> **Work request**
Write out only the opening lines of the entries, through the line with "6: (92, 114)".

════════════════

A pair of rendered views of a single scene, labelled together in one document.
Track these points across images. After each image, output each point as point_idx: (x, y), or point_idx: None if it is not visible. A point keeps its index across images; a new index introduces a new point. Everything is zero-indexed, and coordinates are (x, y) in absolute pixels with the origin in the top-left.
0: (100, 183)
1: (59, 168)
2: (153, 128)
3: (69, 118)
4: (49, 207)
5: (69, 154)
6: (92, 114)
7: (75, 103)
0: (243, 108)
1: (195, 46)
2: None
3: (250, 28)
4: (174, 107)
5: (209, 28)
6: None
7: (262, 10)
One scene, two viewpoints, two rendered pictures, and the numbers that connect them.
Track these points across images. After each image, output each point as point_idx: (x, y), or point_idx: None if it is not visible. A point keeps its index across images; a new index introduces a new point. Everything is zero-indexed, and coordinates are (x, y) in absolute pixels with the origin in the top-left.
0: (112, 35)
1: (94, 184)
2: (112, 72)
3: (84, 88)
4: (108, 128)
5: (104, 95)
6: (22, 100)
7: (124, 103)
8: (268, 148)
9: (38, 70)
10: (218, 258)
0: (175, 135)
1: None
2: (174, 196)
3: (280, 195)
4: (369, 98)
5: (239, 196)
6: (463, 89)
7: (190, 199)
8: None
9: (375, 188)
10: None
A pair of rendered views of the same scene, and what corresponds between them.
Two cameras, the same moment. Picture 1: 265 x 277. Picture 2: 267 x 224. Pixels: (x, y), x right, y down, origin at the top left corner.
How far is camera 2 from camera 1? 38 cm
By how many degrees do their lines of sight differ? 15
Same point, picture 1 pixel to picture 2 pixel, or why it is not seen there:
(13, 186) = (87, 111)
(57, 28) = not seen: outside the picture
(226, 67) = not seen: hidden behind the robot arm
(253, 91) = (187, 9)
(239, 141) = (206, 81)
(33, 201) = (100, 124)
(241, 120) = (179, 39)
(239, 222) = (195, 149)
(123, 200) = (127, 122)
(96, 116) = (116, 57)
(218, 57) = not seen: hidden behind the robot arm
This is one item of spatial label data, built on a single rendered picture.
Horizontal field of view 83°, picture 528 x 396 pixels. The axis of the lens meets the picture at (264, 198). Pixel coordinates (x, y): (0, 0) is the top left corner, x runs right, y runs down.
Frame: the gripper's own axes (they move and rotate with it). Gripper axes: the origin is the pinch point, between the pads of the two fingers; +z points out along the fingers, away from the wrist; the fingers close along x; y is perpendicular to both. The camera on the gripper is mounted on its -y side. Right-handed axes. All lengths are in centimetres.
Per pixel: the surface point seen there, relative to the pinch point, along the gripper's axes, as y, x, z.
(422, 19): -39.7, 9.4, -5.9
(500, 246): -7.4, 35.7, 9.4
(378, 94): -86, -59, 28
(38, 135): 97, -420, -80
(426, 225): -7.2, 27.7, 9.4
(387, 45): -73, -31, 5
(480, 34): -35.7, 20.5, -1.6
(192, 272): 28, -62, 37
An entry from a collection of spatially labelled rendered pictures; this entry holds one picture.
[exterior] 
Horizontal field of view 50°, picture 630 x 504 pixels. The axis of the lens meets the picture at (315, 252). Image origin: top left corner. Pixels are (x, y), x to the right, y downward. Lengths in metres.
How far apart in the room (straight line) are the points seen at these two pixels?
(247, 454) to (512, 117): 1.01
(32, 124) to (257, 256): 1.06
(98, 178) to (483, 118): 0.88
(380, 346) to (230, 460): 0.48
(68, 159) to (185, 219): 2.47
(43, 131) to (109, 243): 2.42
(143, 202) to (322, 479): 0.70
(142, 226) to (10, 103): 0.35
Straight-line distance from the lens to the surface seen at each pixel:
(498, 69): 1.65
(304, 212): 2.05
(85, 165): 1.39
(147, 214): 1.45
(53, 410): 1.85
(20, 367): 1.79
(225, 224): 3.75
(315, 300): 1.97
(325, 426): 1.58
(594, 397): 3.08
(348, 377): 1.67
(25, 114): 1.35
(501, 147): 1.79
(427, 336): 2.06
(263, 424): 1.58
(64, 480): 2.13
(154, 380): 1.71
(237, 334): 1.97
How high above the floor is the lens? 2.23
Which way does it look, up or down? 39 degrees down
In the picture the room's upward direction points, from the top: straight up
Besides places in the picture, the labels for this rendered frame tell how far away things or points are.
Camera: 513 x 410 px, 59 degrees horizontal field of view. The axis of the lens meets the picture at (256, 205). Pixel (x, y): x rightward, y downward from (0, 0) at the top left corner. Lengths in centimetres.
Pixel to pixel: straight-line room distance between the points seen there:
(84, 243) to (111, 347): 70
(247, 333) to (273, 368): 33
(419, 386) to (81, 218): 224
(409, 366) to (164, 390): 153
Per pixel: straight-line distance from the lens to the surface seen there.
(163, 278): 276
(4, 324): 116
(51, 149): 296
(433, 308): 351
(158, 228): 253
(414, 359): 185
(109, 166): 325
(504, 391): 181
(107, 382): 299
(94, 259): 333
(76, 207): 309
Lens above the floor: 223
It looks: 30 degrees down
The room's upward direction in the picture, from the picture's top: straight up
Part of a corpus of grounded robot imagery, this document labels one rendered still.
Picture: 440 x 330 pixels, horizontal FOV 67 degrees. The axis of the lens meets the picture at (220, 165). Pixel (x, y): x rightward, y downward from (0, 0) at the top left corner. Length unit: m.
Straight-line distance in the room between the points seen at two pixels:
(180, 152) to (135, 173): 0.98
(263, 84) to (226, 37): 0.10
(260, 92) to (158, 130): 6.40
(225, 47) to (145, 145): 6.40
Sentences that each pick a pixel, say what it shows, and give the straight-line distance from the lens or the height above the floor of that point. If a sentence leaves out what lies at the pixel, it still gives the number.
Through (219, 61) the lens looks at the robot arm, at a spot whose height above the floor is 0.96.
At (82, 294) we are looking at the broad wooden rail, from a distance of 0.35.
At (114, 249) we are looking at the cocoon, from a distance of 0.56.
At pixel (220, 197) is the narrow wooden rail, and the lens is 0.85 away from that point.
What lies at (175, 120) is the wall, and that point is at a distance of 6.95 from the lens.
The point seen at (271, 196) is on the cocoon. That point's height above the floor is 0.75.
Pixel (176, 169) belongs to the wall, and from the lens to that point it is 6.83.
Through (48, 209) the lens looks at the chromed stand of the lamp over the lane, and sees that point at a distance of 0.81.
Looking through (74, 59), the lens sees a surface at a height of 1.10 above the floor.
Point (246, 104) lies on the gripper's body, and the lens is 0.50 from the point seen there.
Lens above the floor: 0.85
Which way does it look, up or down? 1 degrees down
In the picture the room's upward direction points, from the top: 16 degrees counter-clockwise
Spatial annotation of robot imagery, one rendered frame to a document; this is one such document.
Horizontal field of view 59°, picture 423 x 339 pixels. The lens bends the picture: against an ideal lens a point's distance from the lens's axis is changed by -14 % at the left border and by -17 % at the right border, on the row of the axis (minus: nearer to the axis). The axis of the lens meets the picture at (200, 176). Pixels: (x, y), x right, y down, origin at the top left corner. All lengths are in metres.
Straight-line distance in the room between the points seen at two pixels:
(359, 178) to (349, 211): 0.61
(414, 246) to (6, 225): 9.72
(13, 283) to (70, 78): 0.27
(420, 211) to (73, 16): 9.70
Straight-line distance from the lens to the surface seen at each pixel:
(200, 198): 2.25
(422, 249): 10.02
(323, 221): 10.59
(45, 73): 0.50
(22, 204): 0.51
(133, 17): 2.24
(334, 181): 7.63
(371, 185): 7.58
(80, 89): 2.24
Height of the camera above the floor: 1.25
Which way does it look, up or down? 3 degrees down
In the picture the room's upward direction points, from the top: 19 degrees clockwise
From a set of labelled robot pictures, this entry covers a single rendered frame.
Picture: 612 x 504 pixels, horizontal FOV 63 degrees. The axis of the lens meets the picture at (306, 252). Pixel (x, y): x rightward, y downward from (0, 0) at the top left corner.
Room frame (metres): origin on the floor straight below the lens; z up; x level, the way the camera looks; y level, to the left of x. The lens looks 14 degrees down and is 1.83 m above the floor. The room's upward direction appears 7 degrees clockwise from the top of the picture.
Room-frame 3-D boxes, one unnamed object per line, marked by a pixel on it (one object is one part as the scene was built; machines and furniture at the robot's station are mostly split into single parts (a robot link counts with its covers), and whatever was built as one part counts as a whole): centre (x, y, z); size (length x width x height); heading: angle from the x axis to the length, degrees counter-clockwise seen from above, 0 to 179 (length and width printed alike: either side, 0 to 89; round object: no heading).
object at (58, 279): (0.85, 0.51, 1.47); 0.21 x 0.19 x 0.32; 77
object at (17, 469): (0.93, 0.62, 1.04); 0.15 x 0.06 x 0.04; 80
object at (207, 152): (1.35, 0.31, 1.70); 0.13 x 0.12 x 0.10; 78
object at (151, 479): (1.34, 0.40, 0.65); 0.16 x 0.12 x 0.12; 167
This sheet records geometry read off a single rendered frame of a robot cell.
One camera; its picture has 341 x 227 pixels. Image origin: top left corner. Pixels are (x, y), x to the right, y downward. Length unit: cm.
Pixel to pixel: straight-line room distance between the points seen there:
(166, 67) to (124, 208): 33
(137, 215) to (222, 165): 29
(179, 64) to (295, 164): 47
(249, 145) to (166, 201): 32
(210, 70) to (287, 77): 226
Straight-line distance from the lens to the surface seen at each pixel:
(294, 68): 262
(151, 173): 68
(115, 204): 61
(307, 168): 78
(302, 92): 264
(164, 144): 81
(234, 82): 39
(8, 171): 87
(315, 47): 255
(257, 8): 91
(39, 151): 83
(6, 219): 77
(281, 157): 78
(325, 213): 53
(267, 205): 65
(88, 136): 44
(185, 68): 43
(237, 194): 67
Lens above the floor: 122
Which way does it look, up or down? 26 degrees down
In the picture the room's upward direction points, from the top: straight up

════════════════

> **Result of the exercise**
A pair of rendered views of a single scene, labelled together in one document.
Track these points across images. After each image, output each point as point_idx: (x, y), or point_idx: None if it is not visible. A point keeps its index across images; a new index introduces a new point. Everything is zero-indexed, and coordinates are (x, y) in absolute pixels with the origin in the top-left.
0: (100, 183)
1: (59, 168)
2: (153, 128)
3: (69, 118)
4: (49, 207)
5: (69, 154)
6: (92, 114)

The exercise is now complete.